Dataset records
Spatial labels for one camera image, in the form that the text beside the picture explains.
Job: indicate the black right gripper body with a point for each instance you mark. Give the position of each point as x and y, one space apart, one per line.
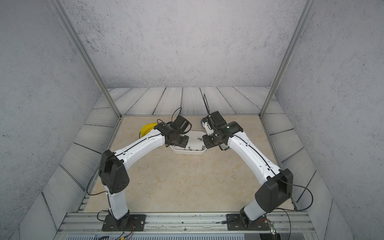
211 140

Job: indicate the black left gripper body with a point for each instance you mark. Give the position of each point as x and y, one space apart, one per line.
181 140

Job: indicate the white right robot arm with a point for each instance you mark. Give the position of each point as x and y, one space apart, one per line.
276 184

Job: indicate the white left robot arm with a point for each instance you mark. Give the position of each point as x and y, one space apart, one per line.
115 165

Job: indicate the white plastic storage box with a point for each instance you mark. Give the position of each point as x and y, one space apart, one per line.
195 144

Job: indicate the yellow banana bunch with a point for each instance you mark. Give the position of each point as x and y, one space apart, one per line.
146 129

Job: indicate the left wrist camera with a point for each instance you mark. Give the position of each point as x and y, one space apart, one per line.
181 125

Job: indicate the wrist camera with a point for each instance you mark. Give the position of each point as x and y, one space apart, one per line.
215 120
181 125

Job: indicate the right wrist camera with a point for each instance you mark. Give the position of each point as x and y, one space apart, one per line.
215 120

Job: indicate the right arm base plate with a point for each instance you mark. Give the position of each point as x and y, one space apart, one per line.
248 222

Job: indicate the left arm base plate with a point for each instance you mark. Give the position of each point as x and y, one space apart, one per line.
123 222

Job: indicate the aluminium frame post left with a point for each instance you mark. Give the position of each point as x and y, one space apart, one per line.
69 28

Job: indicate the aluminium frame post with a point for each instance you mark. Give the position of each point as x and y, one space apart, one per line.
69 28
305 15

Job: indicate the aluminium front rail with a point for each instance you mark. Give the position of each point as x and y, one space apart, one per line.
188 226

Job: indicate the aluminium frame post right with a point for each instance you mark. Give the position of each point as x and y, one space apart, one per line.
305 15

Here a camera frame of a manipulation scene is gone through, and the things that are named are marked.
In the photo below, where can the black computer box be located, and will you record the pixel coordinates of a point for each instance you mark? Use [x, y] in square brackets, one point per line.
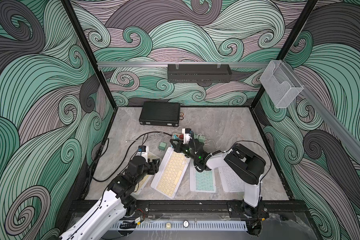
[160, 114]

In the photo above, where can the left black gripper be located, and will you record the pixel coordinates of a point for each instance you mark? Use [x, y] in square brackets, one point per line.
[152, 167]

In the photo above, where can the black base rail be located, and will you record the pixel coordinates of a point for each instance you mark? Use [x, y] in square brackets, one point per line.
[232, 209]

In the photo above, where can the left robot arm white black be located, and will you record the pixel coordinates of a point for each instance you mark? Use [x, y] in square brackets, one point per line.
[116, 201]

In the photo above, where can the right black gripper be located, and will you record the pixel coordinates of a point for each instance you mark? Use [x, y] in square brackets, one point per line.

# What is expected:
When you reach the line containing "Job: indicate the aluminium frame post with" in the data above, start copying exactly, and stop after the line containing "Here a camera".

# Response to the task:
Job: indicate the aluminium frame post with a point for each instance you mark. Give the position of each point as x and y, one space apart, one per line.
69 28
305 15

Job: indicate the aluminium front rail with a point for each instance you mark. Give the position of each point as x and y, one space apart, one per line.
188 226

Job: indicate the aluminium frame post right with a point for each instance you mark. Give the position of each point as x and y, one space apart, one per line.
305 15

Here a camera frame of a manipulation scene is gone through, and the things that are named are marked.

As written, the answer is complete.